AWS initially did a proof-of-concept to validate that Fargate could meet their needs without worrying about infrastructure management. This helped them migrate several production workloads to Fargate, further supporting their integrations with partners and service platform flows.
AWS Lambda: Smiles needed to respond to customer requests on a large scale so they chose AWS Lambda, an event driven, serverless computing platform. All integrations from Smiles frontend applications to their middleware layer and backend services were architected using Lambda with an Amazon API Gateway. Smiles also used Lambda in integrations with partners and data lake processes.
Lambda offered the ability to run code without the provisioning and management of servers, allowing Smiles to serve an environment with hundreds of integrations without having to manage the computational capacity to fulfill requests.

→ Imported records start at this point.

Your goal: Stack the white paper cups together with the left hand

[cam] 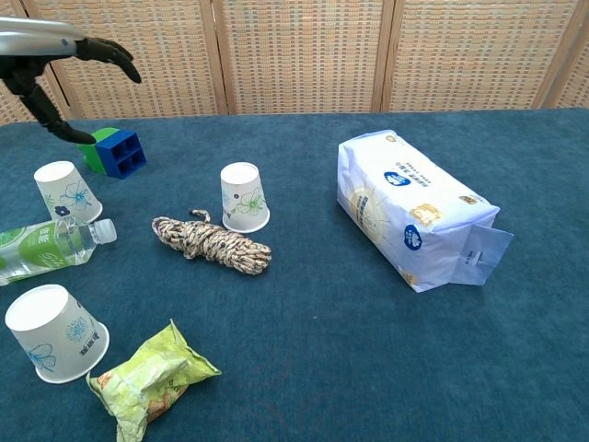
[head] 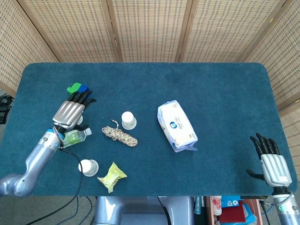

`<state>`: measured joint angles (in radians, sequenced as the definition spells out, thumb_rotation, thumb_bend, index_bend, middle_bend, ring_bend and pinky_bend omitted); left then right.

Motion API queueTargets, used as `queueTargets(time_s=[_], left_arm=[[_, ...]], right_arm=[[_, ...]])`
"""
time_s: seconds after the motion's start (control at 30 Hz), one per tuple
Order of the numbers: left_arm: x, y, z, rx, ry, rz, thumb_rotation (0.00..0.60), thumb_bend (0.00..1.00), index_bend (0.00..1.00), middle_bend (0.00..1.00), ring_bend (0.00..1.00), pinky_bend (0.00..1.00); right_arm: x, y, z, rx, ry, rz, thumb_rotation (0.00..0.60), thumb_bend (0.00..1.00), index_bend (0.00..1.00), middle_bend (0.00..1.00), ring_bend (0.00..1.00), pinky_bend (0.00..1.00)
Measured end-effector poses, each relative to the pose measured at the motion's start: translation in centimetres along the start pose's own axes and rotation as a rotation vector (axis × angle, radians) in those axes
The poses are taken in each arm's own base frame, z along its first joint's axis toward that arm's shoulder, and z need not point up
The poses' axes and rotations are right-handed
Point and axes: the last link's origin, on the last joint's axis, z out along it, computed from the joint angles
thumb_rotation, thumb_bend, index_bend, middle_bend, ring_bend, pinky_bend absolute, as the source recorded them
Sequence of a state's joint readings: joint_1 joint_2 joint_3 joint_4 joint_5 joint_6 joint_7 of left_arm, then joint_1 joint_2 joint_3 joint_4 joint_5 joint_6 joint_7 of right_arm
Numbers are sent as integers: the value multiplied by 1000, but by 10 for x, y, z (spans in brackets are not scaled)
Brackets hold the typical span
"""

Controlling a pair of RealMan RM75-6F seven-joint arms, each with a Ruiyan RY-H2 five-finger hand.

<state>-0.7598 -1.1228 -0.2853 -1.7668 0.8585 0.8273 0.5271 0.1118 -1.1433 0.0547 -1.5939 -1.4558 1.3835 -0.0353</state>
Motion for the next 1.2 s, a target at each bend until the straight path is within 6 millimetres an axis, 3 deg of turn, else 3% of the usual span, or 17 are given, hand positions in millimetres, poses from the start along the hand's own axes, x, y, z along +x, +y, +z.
queueTargets(time_s=[0.6, 0.97, 1.2], left_arm=[[-16, 63, 82, -18, -124, 134, 600, 265, 191, 0, 0, 0], [-18, 94, 104, -52, -159, 136, 600, 264, 190, 0, 0, 0], [-26, 103, 113, -44, -186, 155, 600, 265, 191, 0, 0, 0]], right_arm=[[-1, 11, 6, -33, -14, 30, 600, 0, 0, 0, 0, 0], [-2, 14, 7, -41, -17, 40, 600, 0, 0, 0, 0, 0], [0, 18, 8, -53, -14, 51, 600, 0, 0, 0, 0, 0]])
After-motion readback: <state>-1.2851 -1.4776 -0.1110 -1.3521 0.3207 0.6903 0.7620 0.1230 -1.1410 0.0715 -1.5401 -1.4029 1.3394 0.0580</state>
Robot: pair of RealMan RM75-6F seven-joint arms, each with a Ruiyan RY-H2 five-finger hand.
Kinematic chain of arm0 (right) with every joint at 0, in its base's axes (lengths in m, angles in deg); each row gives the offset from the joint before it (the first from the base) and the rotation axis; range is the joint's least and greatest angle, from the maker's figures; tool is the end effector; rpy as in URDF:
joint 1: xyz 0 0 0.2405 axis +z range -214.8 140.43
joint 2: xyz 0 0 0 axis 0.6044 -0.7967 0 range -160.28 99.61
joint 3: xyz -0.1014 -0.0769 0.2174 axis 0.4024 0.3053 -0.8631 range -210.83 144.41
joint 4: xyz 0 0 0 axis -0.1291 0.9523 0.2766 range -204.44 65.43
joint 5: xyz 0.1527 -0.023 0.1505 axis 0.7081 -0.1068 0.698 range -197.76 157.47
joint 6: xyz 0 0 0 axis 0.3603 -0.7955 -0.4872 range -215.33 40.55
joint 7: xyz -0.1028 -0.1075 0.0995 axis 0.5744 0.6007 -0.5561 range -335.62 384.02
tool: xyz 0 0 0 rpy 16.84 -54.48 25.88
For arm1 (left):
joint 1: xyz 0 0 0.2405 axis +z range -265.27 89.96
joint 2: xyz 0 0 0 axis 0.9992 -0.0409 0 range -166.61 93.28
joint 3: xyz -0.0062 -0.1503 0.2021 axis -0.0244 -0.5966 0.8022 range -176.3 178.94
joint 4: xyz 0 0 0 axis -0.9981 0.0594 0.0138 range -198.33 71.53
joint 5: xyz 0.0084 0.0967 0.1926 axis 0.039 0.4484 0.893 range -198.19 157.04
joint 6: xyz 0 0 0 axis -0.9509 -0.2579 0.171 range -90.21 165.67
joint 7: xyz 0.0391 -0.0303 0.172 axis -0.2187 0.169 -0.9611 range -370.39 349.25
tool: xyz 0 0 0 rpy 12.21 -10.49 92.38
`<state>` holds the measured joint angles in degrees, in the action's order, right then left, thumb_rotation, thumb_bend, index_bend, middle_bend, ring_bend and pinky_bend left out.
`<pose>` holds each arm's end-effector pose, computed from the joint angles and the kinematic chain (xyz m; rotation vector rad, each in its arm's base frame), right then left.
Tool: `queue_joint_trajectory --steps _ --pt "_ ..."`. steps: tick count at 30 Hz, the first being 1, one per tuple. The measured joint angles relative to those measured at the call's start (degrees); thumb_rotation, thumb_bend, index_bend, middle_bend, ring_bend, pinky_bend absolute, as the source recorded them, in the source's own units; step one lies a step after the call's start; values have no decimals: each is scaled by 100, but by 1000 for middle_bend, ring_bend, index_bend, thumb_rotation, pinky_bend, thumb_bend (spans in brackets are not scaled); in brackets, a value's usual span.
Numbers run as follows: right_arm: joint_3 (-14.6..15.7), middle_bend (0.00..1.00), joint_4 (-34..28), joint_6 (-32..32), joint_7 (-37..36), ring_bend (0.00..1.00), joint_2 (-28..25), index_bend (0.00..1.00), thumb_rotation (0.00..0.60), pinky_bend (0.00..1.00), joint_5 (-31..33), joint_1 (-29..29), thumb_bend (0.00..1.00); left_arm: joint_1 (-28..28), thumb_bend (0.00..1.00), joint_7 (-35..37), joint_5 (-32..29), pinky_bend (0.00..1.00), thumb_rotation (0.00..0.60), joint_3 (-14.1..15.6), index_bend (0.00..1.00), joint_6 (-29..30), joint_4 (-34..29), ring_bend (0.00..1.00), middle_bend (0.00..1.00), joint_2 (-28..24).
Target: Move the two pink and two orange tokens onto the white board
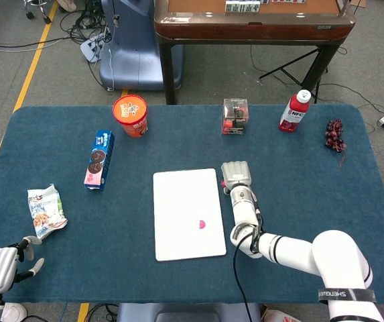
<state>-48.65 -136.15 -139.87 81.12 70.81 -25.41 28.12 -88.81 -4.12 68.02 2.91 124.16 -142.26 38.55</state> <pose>-0.1207 -0.4467 -0.0837 1.6916 -1.0691 0.3632 -0.3443 0.1794 0.0980 -1.3895 -1.0189 -0.9006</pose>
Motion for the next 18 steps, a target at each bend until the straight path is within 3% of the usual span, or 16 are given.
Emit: queue_joint_trajectory --steps 18 --pt "23 1000 97 -58 56 1000 107 512 600 1000 -160 -71 261 9 281 8 13 784 600 19 511 -24 31 638 647 39"
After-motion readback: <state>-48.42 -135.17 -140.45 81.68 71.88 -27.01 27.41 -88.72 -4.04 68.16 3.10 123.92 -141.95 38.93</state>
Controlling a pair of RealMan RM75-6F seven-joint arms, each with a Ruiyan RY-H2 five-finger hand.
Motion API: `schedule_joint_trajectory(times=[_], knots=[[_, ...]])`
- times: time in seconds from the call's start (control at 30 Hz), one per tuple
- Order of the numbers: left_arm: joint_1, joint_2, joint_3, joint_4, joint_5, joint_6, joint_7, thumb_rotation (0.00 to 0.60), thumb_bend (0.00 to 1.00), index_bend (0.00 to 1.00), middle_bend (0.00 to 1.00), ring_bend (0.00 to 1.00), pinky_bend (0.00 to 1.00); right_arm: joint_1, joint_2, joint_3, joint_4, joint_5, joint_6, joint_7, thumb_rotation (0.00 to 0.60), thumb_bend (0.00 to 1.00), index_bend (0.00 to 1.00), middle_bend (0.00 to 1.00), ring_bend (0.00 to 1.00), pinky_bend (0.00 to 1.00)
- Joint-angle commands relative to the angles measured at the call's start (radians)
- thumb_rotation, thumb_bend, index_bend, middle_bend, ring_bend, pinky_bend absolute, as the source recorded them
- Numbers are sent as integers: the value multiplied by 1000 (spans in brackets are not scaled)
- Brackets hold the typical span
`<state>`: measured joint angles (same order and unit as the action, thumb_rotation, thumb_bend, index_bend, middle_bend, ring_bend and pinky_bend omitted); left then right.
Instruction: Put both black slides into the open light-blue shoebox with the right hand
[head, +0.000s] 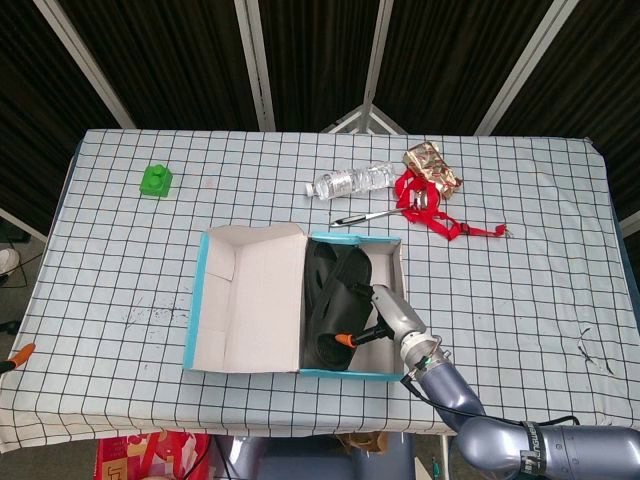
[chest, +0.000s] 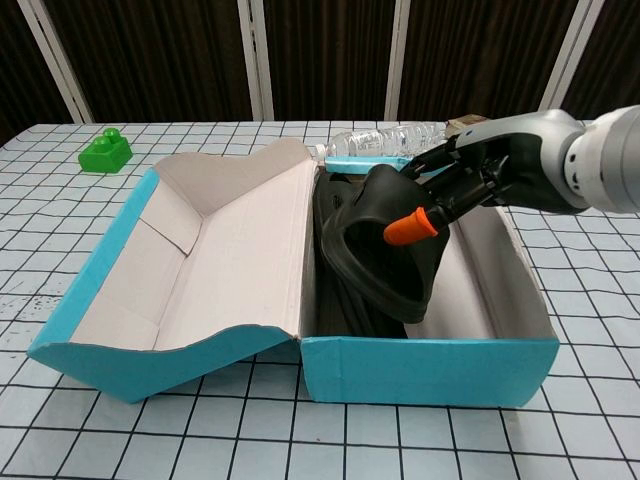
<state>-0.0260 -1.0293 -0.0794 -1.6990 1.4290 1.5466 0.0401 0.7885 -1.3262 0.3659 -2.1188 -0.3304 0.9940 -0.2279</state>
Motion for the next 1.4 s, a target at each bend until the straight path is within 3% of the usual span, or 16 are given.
schedule_joint_trajectory(times=[0.03, 0.43, 1.4], knots=[[0, 1, 0, 0, 0, 0, 0, 600, 168, 112, 0, 0, 0, -4, -11, -18, 36, -15, -33, 30, 600, 729, 669, 486, 255, 36], [-1, -1, 2, -3, 3, -2, 8, 600, 169, 113, 0, 0, 0, -14, -30, -64, 129, -90, -108, 101, 600, 729, 669, 486, 255, 35], [-2, -4, 6, -6, 11, -1, 16, 600, 168, 113, 0, 0, 0, -28, -58, -197, 244, -239, -121, 93, 600, 729, 669, 486, 255, 35]])
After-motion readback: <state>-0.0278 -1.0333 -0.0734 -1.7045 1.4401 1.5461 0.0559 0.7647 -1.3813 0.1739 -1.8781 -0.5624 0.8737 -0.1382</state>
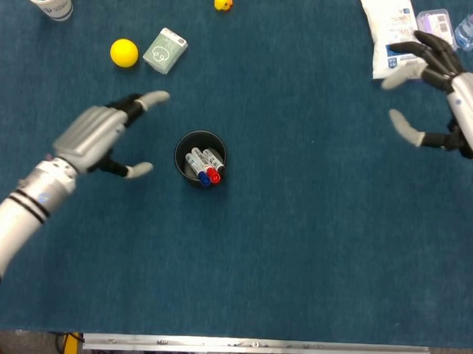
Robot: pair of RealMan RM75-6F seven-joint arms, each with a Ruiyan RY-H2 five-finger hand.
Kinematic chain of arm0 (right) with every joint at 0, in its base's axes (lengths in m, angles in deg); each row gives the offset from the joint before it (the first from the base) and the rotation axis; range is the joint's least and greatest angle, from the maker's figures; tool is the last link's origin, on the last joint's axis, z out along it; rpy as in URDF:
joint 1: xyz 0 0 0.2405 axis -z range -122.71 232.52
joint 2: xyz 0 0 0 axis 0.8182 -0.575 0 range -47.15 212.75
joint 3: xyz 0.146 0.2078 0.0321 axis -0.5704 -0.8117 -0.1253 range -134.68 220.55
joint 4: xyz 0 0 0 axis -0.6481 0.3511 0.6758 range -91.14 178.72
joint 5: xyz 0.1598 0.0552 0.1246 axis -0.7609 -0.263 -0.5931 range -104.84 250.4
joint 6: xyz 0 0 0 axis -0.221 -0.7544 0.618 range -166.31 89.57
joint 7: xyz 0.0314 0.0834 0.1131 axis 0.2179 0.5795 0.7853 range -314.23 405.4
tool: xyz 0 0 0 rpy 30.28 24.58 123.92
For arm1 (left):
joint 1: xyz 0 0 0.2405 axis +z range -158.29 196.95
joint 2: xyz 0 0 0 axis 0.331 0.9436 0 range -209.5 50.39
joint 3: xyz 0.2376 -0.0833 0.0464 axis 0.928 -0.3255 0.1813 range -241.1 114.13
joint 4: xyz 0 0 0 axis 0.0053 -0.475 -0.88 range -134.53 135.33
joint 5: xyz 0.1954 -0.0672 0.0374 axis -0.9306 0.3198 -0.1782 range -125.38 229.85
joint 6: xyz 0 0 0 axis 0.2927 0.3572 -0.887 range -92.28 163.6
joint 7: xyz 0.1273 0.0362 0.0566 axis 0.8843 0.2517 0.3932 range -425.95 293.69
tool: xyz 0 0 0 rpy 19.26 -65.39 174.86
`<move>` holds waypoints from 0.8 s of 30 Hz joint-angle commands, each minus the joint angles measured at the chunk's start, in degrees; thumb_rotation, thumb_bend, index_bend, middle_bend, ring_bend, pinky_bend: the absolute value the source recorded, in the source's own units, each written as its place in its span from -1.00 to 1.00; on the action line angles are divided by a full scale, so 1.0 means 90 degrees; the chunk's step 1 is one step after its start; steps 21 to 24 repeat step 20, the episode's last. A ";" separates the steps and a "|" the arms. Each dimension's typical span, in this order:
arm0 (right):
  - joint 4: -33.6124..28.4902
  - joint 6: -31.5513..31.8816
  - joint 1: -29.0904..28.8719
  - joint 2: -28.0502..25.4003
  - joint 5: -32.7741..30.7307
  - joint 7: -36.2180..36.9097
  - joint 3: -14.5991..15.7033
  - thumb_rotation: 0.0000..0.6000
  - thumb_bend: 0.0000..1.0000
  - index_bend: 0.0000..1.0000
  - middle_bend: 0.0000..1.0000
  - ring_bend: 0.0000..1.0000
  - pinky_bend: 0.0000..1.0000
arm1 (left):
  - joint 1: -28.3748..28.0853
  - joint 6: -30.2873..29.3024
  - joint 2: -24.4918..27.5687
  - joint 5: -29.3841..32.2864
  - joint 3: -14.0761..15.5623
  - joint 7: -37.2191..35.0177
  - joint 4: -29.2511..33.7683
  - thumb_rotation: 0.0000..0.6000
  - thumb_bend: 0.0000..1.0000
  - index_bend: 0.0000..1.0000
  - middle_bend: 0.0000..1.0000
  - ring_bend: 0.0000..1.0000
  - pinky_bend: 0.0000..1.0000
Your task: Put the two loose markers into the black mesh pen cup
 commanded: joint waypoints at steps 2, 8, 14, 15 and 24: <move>-0.0326 0.0443 0.0593 -0.0350 -0.0268 -0.1459 0.0324 1.00 -0.30 -0.13 -0.52 -0.85 -0.91 | 0.0509 -0.0765 0.0295 0.0205 -0.0069 0.0693 0.0103 1.00 -0.57 -0.86 -0.71 -0.74 -0.55; -0.0349 0.1096 0.1175 -0.0544 -0.0282 -0.2694 0.0559 1.00 -0.31 -0.13 -0.52 -0.84 -0.88 | 0.1240 -0.1894 0.0257 0.0648 -0.0233 0.1817 0.0193 1.00 -0.57 -0.81 -0.67 -0.70 -0.55; -0.0442 0.1679 0.1765 -0.0603 -0.0405 -0.3171 0.0698 1.00 -0.30 -0.13 -0.52 -0.84 -0.84 | 0.1806 -0.2612 0.0134 0.0901 -0.0256 0.2552 0.0398 1.00 -0.57 -0.78 -0.65 -0.70 -0.55; -0.0435 0.1754 0.1843 -0.0606 -0.0407 -0.3198 0.0715 1.00 -0.30 -0.13 -0.52 -0.84 -0.84 | 0.1873 -0.2695 0.0112 0.0915 -0.0249 0.2667 0.0421 1.00 -0.57 -0.78 -0.65 -0.70 -0.55; -0.0354 0.2068 0.2181 -0.0549 -0.0364 -0.3267 0.0767 1.00 -0.30 -0.13 -0.52 -0.84 -0.84 | 0.2166 -0.3034 0.0100 0.0937 -0.0223 0.3241 0.0616 1.00 -0.57 -0.78 -0.64 -0.70 -0.55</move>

Smiles’s flight search service was developed entirely in Lambda, handling more than 500 requests per second at peak times without needing any infrastructure management.
Amazon EventBridge: The company used Amazon EventBridge to link to its software as a service (SaaS) applications, such as ZenDesk. The events from their SaaS applications were used to start workflows for customer support, business operations, and other purposes.
This allowed Smiles to create a decoupled architecture for its applications with the ability to filter based on data within the event. Smiles was also able to create a central event bus and routing between microservices, giving them more flexibility to change business rules by modifying the events within EventBridge.
Amazon SQS and Amazon SNS: Amazon Simple Queue Service (Amazon SQS) and Amazon Simple Notification Service (Amazon SNS) provided integrations with partner processes to control queues and guarantee processing and notifications in case of failures.
Smiles builds a new checkout process
Based on the benefits noted using a serverless approach in the rewards program, Smiles decided to also design its checkout architecture with serverless services.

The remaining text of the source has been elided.